Juchées sur le plateau d’une camionnette, les militantes du collectif « Nous Vivrons », né au lendemain des massacres du 7 octobre 2023, brandissent des pancartes « Juives invisibilisées, féminisme en danger ». « On n’entend pas assez défendre les femmes juives », pointait ainsi Sophie Nezri, pilier de ce mouvement. En face, Sara, de « Marseille 8 Mars », ripostait : « Nous défendons les droits des femmes, quelle que soit leur religion, mais nous sommes aussi profondément anti-impérialistes, anti-fascistes et anti-racistes.

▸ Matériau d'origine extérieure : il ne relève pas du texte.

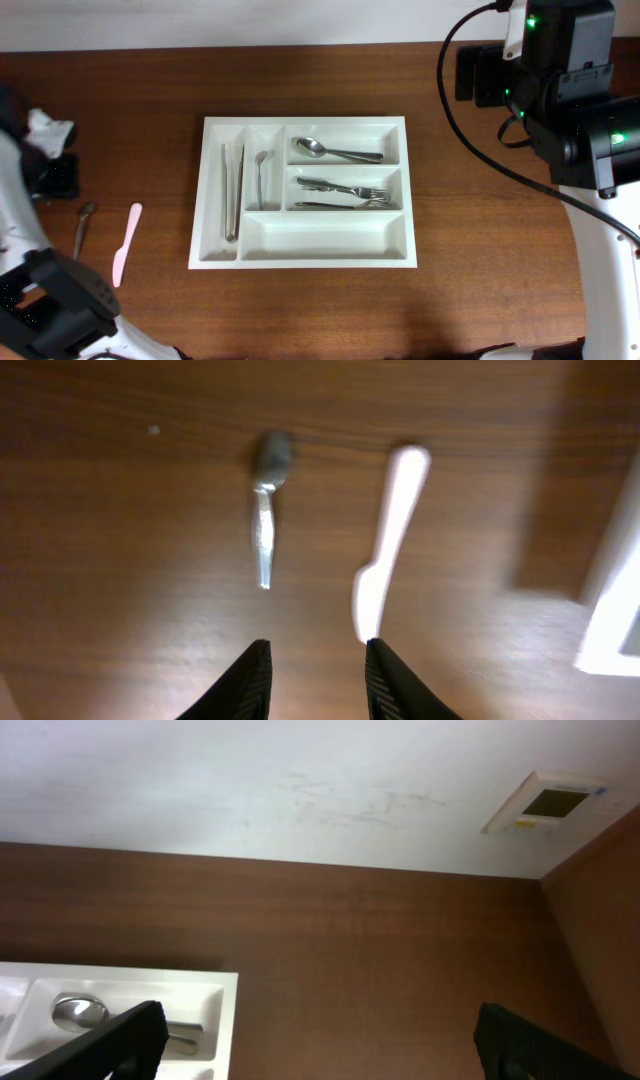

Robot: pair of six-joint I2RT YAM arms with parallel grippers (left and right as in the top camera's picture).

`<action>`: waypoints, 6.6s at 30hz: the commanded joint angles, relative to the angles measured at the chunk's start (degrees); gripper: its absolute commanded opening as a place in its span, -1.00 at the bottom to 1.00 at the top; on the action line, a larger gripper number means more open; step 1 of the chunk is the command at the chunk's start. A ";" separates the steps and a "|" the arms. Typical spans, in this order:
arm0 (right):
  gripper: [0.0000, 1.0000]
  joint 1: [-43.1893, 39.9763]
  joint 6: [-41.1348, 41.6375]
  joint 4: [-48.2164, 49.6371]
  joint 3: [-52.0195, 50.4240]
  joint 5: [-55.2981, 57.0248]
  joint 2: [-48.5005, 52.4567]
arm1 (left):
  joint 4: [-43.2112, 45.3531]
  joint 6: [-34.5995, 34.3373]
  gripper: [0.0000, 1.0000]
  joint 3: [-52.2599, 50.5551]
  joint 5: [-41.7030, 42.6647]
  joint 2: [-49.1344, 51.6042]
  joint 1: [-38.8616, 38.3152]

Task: Pack container
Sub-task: 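Return the left gripper to the last spoon and grasp it, then place the second spoon beside the first in the left-middle compartment, then move the left gripper to the pink plastic knife and grasp it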

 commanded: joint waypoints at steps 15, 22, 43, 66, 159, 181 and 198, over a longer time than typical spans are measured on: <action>0.97 -0.42 0.72 0.17 0.46 0.72 0.04 | 28.28 8.31 -0.25 -26.03 -2.60 -0.22 3.82; 0.97 -0.42 0.72 0.17 0.48 0.74 0.04 | 30.36 7.17 -0.22 -27.89 -1.73 -0.11 4.17; 0.97 -0.42 0.72 0.17 0.46 0.74 0.04 | 39.41 6.21 -0.11 -30.56 1.46 4.79 6.71; 0.98 -0.42 0.72 0.17 0.46 0.74 0.04 | 38.97 0.22 -0.96 -30.05 1.49 8.26 5.97; 0.97 -0.42 0.72 0.17 0.46 0.72 0.04 | -4.55 -7.45 0.45 -0.22 -2.23 -12.02 -15.21; 0.97 -0.42 0.72 0.17 0.48 0.74 0.04 | 30.53 5.29 0.35 -37.42 2.54 -11.45 -5.70; 0.98 -0.42 0.72 0.20 0.48 0.74 0.04 | 42.49 5.29 0.16 -45.59 -1.14 -3.93 -5.09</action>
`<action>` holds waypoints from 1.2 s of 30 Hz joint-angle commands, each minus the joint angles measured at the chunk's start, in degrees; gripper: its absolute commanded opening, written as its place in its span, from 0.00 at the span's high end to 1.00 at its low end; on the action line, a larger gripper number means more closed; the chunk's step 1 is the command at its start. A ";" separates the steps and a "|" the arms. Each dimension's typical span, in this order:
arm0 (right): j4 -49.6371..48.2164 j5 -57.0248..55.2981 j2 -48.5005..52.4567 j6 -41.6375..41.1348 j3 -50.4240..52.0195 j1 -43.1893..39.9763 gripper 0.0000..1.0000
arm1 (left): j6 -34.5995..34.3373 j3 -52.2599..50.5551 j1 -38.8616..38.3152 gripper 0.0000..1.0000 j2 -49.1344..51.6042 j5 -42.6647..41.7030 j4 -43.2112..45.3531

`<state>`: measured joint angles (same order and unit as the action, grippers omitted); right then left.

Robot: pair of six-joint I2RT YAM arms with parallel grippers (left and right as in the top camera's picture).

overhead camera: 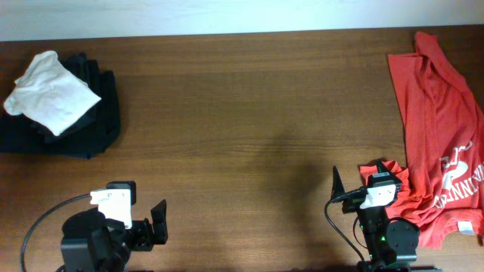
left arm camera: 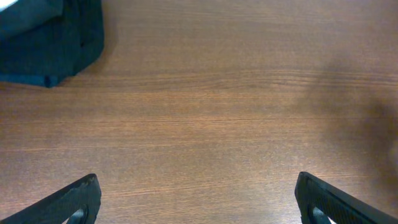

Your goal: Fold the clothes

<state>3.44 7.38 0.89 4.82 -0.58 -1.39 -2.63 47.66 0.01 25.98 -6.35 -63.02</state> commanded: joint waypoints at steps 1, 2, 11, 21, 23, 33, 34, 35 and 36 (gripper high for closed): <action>0.42 -0.33 -0.68 0.55 0.26 0.35 0.01 | -0.35 -0.15 0.04 0.01 -0.17 0.63 0.07; 0.42 -0.33 -0.66 0.55 0.26 0.37 0.01 | -0.35 -0.15 0.04 0.01 -0.17 0.66 0.07; 0.42 -0.33 -0.57 0.55 0.26 0.37 0.01 | -0.35 -0.15 0.04 0.01 -0.17 0.63 0.07; 0.42 -0.33 -0.57 0.55 0.26 0.37 0.01 | -0.35 -0.15 0.04 0.01 -0.17 0.63 0.09; 0.42 -0.33 -0.57 0.55 0.26 0.37 0.01 | -0.35 -0.15 0.04 0.01 -0.17 0.63 0.09; 0.42 -0.35 -0.57 0.55 0.26 0.37 0.01 | -0.33 -7.50 0.02 0.01 -3.43 1.88 2.99; 0.42 -0.33 -0.57 0.55 0.26 0.37 0.01 | -0.35 -9.86 0.02 0.01 -4.83 2.38 5.31; 0.42 -0.33 -0.57 0.55 0.26 0.37 0.01 | -0.33 -12.74 -0.04 0.01 -6.69 3.02 8.22; 0.42 -0.33 -0.57 0.55 0.26 0.37 0.01 | -0.33 -14.56 -0.09 0.01 -7.89 3.26 9.99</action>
<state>3.44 7.35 0.91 4.97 -0.58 -1.39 -2.63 39.33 0.01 22.46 -5.28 -57.76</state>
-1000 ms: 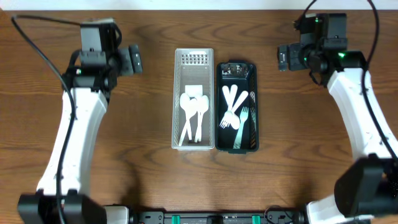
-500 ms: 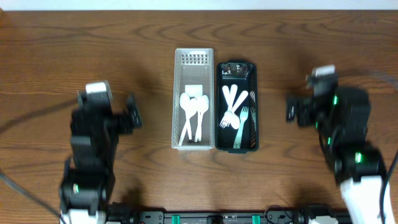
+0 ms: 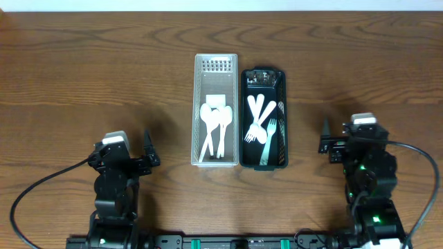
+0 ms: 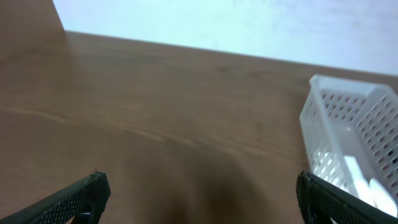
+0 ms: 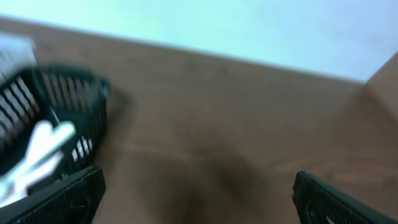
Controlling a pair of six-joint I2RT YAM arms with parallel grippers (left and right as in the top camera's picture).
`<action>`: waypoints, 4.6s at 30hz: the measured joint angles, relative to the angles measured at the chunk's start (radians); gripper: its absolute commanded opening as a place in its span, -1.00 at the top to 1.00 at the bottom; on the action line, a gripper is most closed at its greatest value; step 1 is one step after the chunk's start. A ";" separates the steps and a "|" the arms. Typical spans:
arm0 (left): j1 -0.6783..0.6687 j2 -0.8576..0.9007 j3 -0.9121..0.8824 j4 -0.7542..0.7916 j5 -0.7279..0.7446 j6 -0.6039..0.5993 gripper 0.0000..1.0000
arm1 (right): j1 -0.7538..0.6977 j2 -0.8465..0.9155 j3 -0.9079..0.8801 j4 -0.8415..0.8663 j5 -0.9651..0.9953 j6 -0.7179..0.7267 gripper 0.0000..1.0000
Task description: Pack container
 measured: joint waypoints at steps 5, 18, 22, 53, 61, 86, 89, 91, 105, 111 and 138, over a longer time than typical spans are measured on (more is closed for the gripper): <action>0.000 0.010 -0.002 0.005 -0.003 0.000 -0.96 | 0.000 0.020 -0.007 -0.011 0.002 0.000 -0.99; 0.000 0.010 -0.002 0.008 -0.006 0.000 -0.96 | 0.000 0.019 -0.007 -0.248 0.002 0.000 -0.99; 0.000 0.010 -0.002 0.008 -0.006 0.000 -0.96 | 0.000 0.019 -0.007 -0.341 0.002 0.000 -0.99; 0.000 0.011 -0.002 0.010 -0.007 0.000 -0.96 | 0.000 -0.529 -0.191 0.067 -0.086 0.002 -0.98; 0.000 0.011 -0.002 0.009 -0.007 0.000 -0.96 | 0.000 -0.544 -0.343 0.172 -0.085 0.002 -0.99; 0.000 0.011 -0.002 0.009 -0.007 0.000 -0.96 | 0.000 -0.575 -0.343 0.024 -0.101 0.043 -0.98; 0.000 0.011 -0.002 0.009 -0.007 0.000 -0.96 | 0.000 -0.575 -0.343 0.024 -0.101 0.043 -0.99; 0.000 0.011 -0.002 0.009 -0.007 0.000 -0.96 | 0.000 -0.575 -0.343 0.024 -0.101 0.043 -0.98; 0.000 -0.227 -0.003 -0.225 0.048 0.000 -0.96 | 0.000 -0.575 -0.343 0.024 -0.101 0.043 -0.98; 0.006 -0.323 -0.071 -0.106 0.081 0.000 -0.96 | 0.000 -0.575 -0.343 0.024 -0.101 0.043 -0.99; 0.020 -0.337 -0.250 0.122 0.108 0.000 -0.96 | 0.000 -0.575 -0.343 0.024 -0.101 0.043 -0.99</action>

Nous Vivrons est un groupe réactionnaire. »

« Chez nous il y a des gens qui soutiennent le gouvernement de Netanyahou et d’autres pas », rétorque Sophie Nezri. Les fanatiques, ce sont elles! »

Si aucune violence physique ne s’est manifestée entre les deux groupes, la police a en revanche décidé de repousser les manifestantes féministes de « Marseille 8 Mars ». Les gaz lacrymogènes ont envahi vers 12h30 le croisement avec la rue Albert 1er et dispersé le groupe.